* _Exercise instructions_: In the data that follows, count each line with the string "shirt"; the reply is the number only.

* _Given data_:
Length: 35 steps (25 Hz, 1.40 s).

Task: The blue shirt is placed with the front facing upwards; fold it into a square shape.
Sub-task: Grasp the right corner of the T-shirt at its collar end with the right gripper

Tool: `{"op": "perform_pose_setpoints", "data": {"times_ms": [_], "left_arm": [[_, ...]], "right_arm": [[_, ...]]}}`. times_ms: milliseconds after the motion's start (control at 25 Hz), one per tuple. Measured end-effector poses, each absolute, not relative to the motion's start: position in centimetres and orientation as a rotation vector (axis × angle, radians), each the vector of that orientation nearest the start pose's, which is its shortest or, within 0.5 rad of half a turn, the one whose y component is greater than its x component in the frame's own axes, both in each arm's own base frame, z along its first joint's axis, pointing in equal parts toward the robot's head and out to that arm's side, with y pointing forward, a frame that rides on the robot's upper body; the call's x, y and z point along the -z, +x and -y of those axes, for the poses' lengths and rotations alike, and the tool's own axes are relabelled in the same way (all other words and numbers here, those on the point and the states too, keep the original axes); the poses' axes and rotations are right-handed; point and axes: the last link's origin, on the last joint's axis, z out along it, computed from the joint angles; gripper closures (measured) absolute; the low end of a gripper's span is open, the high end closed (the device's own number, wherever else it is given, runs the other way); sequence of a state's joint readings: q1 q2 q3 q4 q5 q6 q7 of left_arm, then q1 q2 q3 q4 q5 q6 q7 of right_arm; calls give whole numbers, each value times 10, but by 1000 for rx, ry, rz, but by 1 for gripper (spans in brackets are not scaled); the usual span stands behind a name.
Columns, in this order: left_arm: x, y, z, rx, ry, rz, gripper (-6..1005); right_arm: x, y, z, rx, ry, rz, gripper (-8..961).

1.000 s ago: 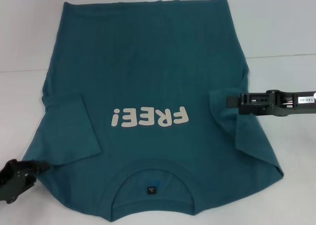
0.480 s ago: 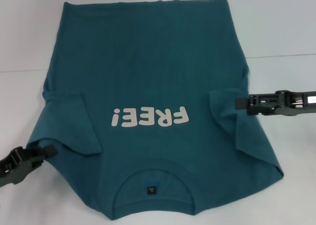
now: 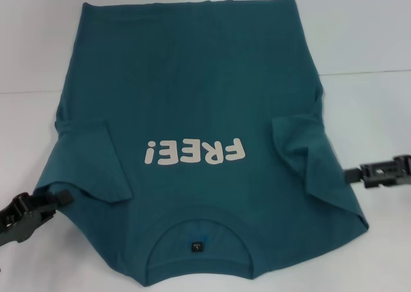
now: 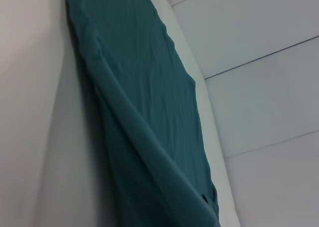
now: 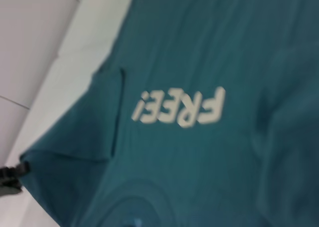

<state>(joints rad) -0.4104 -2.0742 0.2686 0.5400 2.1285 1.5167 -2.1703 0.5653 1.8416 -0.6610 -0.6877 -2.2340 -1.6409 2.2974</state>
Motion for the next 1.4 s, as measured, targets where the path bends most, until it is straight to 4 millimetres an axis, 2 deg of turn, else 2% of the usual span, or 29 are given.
{"op": "perform_pose_setpoints", "data": {"times_ms": [120,360,480,760,1400], "left_arm": [[-19,-341,-290,-1235,2139,-2296,957],[-18,-342,-291,-1238,2115,-2322,956],[-18,-343,-291,-1239,2108,-2329,956],[-17,-344,-292,-1241,2102,-2342,956],[-17,-345,-291,-1243,2098,-2350,956]], "right_arm": [[-99,317,-336,-341,-2327,-1774,37],[-108,330,-326,-395,-2239,-1831,37],[-107,335,-323,-345,-2223,-1864,37],[-97,340,-325,-259,-2159,-1928,37],[-75,335,-336,-79,-2233,-1818,38]]}}
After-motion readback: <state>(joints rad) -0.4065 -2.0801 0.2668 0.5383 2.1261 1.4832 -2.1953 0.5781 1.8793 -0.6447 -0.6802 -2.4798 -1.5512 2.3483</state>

* _Answer for this exercise_: 2